TEXT OF COMMENTARY
Scott Jagow: Even if you got burned during the recent market fallout, we’re supposed to take comfort in the fact that stocks rise over time. Commentator David Frum isn’t feeling that warm and fuzzy.
David Frum: A stock broker I know meets every market downturn the same way: He calls his clients and tells them in a big cheery voice: “We’re having a sale!”
And for two decades, smart clients have used downturns as buying opportunities. Perhaps your broker is telling you that right now. Probably he or she is right.
But let me share a private worry.
I’ve been buying stocks for my retirement plan for 20 years now. Most likely, I’ve got 20 years of buying still ahead of me.
Millions of baby boomers are doing the same thing, storing nuts for our winter decades. All these Boomers buying stocks at the same time has helped drive asset values to amazing heights since 1982.
Now here’s what bothers me: What happens when all these Boomers start selling at the same time?
I know, I know: stocks have returned an average of 8 percent year-in, year-out since the beginning of time. It’s just that I cannot help noticing that the beginning of time was not that long ago.
Large-scale public equity markets date back really less than a century.
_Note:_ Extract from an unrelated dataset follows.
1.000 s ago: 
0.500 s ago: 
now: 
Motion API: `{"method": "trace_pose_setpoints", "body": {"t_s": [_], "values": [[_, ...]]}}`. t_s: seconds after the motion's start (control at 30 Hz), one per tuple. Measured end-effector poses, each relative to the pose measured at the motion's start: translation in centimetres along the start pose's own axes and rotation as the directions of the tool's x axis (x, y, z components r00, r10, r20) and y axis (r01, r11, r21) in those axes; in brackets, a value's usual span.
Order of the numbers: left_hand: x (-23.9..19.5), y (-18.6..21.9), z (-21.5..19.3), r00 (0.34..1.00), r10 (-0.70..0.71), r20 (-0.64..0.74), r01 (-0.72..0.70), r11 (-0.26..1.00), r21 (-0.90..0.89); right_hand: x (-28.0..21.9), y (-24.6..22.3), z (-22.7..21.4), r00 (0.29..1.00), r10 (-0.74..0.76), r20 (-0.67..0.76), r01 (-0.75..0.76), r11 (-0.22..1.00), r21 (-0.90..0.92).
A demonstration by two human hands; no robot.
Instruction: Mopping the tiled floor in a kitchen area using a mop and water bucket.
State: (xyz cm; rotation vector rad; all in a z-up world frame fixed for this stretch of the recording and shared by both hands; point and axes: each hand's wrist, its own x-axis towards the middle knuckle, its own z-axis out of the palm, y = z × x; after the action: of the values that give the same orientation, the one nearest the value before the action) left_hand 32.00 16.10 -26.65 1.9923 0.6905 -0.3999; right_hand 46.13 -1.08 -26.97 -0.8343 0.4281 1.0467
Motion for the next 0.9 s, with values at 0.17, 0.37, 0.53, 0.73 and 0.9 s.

Almost one-third of that period coincides with the great baby boomer asset accumulation.
Almost another third was wracked by the 1920s Boom, the Great Depression and World War II. Before that, equity markets were remarkably susceptible to insider manipulation.
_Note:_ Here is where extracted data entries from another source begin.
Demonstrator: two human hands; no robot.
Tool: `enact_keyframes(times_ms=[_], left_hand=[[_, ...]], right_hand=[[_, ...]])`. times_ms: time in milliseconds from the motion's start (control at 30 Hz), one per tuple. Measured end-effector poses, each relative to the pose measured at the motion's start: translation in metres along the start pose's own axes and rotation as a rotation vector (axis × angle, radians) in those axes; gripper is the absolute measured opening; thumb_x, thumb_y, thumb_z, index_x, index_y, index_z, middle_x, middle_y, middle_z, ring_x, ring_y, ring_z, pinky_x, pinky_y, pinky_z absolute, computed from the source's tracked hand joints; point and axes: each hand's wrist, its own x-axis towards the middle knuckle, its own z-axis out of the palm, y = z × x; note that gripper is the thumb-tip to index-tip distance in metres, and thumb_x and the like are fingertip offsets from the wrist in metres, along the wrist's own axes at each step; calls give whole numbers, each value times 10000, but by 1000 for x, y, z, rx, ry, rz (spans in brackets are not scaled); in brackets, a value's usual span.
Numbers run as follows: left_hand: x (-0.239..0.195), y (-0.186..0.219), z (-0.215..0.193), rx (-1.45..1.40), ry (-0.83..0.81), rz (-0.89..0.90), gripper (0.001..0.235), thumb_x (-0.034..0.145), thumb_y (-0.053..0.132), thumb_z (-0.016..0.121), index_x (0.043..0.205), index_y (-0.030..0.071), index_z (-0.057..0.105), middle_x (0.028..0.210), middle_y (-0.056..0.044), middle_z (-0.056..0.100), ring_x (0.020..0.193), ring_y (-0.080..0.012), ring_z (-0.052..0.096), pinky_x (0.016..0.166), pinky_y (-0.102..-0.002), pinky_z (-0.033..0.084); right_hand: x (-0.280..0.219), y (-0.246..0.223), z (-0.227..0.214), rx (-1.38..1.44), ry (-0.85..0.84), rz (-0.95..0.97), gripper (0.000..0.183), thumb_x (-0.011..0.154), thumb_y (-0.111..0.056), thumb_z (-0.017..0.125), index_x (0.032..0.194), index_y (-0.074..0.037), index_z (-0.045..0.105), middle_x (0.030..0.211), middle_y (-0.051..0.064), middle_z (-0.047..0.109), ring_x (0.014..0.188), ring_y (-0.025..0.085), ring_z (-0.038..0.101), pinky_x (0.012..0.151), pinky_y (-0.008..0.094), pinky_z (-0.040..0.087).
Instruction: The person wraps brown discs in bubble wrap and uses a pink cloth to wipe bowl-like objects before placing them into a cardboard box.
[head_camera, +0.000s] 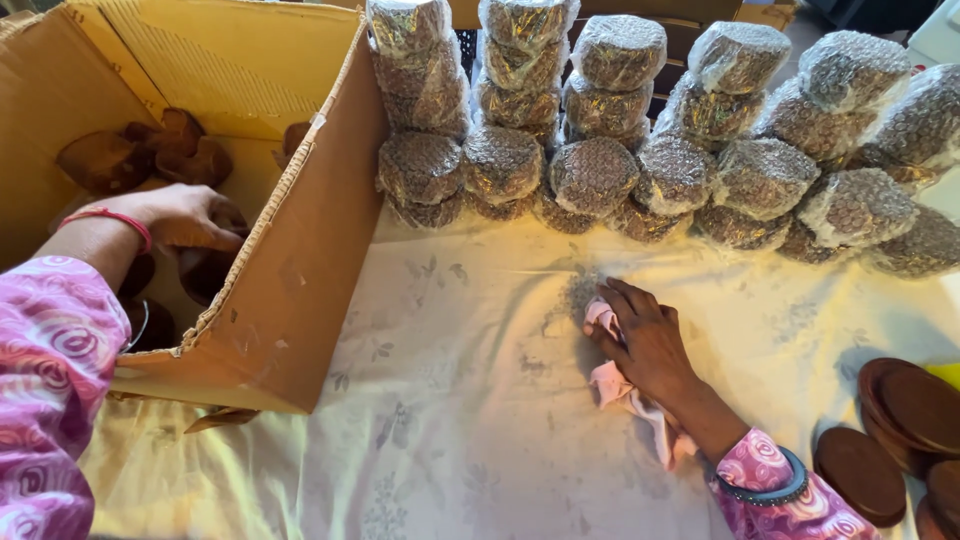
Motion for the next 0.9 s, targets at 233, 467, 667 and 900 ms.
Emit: enact_keyframes(times_ms=[233, 467, 667, 900], left_hand=[[-115, 66, -43, -164, 481, 69, 461, 984, 415, 667, 1371, 169, 705, 1105, -211, 756, 876, -392, 729, 765, -526, 591], [-80, 24, -48, -118, 957, 585, 396, 1095, 408, 650, 1281, 66, 724, 1112, -235, 718, 1037, -390, 700, 896, -463, 542], [-98, 36, -48, -79, 1104, 555, 353, 1094, 384, 628, 1201, 69, 747, 1038, -240, 719, 978, -438, 678, 836, -508, 523], [-97, 35, -47, -53, 1201, 479, 362, 1112, 403, 621, 1190, 74, 749, 973, -252, 719, 915, -454, 676, 801, -532, 516]], right_hand=[[0, -1, -1, -2, -16, 19, 586, 924, -436, 630, 1402, -109, 544, 1453, 101, 540, 1322, 280, 499, 1004, 480, 404], [-1, 6, 4, 18, -1, 2, 601, 898, -449, 647, 1400, -132, 554, 1455, 83, 540, 1334, 263, 492, 1019, 475, 405], [-3, -10, -30, -43, -175, -109, 823, 797, -491, 739, 1503, -165, 468, 1544, 147, 388, 1387, 351, 372, 1055, 520, 330], [-16, -9, -68, 83, -558, -187, 1077, 603, -367, 914, 1548, -218, 420, 1627, 118, 330, 1500, 360, 264, 1187, 447, 182]])
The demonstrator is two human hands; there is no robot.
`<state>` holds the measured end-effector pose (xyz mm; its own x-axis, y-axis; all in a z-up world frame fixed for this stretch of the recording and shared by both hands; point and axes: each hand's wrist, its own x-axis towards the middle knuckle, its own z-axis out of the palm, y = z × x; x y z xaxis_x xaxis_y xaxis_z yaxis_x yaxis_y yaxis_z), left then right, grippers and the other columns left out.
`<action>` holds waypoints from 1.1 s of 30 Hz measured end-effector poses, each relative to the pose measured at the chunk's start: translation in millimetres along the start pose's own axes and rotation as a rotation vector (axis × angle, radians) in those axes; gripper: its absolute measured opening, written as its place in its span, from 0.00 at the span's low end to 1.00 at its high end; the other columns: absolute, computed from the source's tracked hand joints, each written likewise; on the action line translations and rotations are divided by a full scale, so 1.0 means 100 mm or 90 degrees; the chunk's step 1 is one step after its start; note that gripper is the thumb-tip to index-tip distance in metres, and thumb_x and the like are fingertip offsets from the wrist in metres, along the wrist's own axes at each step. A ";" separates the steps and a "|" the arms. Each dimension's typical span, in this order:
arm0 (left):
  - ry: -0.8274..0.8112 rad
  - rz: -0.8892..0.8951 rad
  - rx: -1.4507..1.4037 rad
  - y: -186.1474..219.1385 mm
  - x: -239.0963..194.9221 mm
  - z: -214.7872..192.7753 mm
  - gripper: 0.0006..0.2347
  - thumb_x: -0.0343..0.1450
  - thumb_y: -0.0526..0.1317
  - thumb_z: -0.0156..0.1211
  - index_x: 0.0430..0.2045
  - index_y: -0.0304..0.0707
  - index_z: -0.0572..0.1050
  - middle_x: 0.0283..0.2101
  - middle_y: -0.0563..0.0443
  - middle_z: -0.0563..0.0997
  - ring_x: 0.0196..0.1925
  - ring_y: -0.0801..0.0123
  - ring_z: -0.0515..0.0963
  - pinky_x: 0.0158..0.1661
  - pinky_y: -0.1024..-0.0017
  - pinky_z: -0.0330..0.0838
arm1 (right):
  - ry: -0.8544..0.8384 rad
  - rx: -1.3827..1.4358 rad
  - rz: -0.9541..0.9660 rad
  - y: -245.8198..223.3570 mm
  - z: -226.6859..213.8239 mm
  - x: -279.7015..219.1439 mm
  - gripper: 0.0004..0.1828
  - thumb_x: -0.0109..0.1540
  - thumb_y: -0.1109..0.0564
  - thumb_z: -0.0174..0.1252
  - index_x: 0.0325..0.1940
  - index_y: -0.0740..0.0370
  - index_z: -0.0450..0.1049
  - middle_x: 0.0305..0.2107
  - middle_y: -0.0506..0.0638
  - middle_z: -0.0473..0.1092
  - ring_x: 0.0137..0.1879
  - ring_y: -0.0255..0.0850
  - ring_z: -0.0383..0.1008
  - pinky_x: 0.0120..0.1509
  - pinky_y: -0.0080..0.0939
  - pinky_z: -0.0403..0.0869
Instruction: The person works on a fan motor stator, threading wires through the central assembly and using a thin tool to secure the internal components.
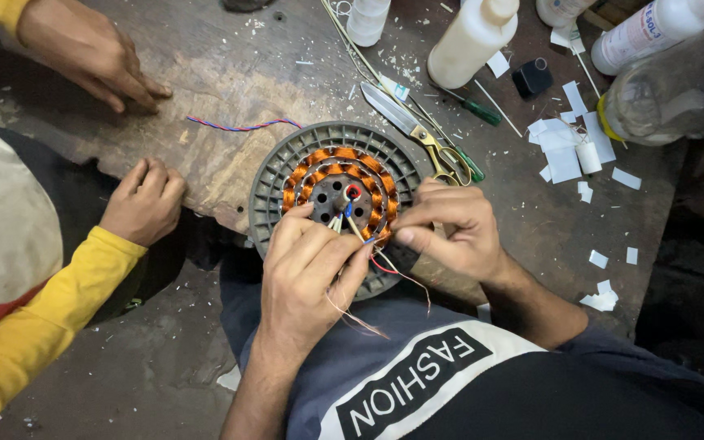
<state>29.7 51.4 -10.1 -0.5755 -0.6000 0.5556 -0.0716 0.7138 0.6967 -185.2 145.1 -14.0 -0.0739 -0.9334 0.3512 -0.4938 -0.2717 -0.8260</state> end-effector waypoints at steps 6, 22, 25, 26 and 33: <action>-0.002 0.015 0.061 0.04 0.00 0.03 0.06 0.67 0.32 0.70 0.33 0.34 0.80 0.31 0.51 0.77 0.38 0.58 0.75 0.59 0.55 0.71 | -0.030 -0.265 -0.065 -0.33 -0.01 0.05 0.15 0.52 0.58 0.74 0.40 0.63 0.81 0.28 0.49 0.69 0.35 0.42 0.67 0.42 0.43 0.63; -0.025 -0.042 0.033 0.15 -0.02 0.01 0.05 0.67 0.33 0.69 0.33 0.36 0.80 0.33 0.51 0.79 0.41 0.59 0.76 0.62 0.50 0.68 | -0.118 -0.059 0.028 -0.43 -0.05 0.13 0.04 0.59 0.64 0.65 0.36 0.65 0.77 0.43 0.54 0.78 0.48 0.44 0.81 0.52 0.41 0.77; -0.052 -0.052 0.010 0.14 -0.02 -0.03 0.06 0.66 0.34 0.70 0.33 0.35 0.81 0.32 0.51 0.78 0.40 0.59 0.75 0.62 0.50 0.67 | -0.136 0.027 0.082 -0.38 -0.05 0.11 0.02 0.63 0.65 0.62 0.36 0.67 0.76 0.39 0.54 0.80 0.45 0.41 0.84 0.48 0.38 0.80; -0.059 -0.052 0.001 0.13 -0.02 -0.05 0.06 0.66 0.34 0.70 0.33 0.35 0.81 0.32 0.51 0.78 0.40 0.59 0.75 0.62 0.50 0.67 | -0.142 0.044 0.084 -0.36 -0.04 0.11 0.02 0.64 0.65 0.62 0.36 0.67 0.75 0.38 0.54 0.80 0.43 0.39 0.84 0.47 0.37 0.80; -0.066 -0.040 -0.008 0.10 -0.01 -0.06 0.07 0.66 0.34 0.70 0.34 0.36 0.82 0.30 0.52 0.76 0.38 0.61 0.74 0.61 0.50 0.68 | -0.209 0.256 0.242 -0.25 -0.08 0.15 0.03 0.68 0.64 0.58 0.42 0.69 0.73 0.37 0.53 0.78 0.43 0.33 0.81 0.47 0.33 0.79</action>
<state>34.9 57.4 -0.9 -0.6520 -0.6018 0.4612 -0.0997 0.6710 0.7347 -180.6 139.7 15.3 0.1209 -0.9877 -0.0987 -0.1169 0.0846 -0.9895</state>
So we’re making all our generalizations about how markets behave over the long term on the basis of very rickety data sets.
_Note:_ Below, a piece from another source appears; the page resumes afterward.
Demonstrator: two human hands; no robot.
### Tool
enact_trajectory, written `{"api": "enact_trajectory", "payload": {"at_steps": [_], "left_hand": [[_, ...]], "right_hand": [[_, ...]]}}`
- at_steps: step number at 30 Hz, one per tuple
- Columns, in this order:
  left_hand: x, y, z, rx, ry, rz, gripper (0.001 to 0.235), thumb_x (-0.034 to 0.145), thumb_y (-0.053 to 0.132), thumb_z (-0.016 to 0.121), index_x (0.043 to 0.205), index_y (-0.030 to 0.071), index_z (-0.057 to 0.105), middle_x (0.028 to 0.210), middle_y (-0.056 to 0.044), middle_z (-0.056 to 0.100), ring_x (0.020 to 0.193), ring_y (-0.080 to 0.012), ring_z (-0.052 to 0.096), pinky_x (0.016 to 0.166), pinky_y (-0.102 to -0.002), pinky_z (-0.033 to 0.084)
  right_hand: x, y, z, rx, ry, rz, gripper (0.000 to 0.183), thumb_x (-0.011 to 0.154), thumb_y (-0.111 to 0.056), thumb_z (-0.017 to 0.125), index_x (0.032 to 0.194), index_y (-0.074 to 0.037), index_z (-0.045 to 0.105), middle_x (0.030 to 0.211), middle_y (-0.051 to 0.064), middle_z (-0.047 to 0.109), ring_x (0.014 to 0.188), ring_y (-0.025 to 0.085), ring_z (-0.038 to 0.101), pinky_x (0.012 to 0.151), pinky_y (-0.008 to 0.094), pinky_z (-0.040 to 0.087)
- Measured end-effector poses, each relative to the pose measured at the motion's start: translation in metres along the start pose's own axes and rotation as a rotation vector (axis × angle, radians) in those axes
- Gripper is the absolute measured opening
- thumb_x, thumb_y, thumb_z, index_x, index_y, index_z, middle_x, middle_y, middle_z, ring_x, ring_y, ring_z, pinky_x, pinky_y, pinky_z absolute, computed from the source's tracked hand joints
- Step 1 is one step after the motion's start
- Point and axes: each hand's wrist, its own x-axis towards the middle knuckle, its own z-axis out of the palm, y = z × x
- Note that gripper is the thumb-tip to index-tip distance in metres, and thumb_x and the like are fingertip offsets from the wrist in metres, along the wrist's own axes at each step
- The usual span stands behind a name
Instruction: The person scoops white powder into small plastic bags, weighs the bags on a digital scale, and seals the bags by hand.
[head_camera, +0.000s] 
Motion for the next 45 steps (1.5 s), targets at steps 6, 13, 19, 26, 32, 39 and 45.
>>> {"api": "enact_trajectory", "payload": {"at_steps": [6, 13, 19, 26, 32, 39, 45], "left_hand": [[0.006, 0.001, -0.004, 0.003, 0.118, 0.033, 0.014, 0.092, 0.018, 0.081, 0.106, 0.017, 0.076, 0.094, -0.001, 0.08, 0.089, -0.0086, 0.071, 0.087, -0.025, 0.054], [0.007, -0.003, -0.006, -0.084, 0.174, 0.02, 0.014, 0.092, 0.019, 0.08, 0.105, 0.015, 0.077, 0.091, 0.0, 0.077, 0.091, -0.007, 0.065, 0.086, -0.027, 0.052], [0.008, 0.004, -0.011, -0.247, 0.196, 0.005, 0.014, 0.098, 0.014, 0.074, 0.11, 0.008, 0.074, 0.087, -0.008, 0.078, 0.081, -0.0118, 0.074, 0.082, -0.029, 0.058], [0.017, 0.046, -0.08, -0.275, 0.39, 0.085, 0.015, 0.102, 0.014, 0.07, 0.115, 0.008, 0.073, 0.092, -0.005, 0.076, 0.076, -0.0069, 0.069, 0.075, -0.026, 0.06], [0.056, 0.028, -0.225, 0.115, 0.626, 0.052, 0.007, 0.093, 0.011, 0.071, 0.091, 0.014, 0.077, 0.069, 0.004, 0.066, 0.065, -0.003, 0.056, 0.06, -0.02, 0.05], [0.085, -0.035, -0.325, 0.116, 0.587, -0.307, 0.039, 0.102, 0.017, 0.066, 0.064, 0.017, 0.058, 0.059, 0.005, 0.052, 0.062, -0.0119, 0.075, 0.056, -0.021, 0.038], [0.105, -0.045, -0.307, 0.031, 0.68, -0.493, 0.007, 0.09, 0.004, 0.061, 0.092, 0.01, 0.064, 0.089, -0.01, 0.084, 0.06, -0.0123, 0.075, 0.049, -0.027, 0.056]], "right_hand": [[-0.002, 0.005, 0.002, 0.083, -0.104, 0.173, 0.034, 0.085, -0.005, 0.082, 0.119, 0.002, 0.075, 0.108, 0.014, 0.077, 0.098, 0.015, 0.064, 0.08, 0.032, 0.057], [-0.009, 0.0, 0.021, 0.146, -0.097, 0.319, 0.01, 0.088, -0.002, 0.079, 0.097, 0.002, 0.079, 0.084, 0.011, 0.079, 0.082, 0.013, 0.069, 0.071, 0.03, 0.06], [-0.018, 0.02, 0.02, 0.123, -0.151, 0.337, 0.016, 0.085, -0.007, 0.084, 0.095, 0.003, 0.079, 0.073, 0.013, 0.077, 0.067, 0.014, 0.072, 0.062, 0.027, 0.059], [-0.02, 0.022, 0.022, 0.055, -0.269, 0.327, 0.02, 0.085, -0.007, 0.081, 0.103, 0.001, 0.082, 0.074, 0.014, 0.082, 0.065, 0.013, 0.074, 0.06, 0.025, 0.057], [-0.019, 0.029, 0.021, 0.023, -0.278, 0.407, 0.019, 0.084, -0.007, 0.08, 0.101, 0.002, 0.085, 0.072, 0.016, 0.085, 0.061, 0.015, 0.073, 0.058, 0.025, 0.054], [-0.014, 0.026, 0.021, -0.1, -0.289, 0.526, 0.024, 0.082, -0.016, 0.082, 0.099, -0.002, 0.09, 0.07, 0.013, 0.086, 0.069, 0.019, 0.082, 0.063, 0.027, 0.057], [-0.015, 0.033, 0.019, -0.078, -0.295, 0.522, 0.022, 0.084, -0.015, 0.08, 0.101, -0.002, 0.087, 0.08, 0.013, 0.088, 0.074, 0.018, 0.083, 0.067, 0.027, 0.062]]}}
What happens when the Boomers start consuming their winter stores? If today every market dip is a buying opportunity, will it be true two decades from now that every market rise becomes a selling opportunity?
Well, I’m still saving nuts for winter. But I cannot help wondering whether my nut-saving instincts are any more rational than that of the squirrel outside my window.
And again I worry: How hard do you suppose this coming winter is going to be?
Jagow: David Frum is a resident scholar at the American Enterprise Institute.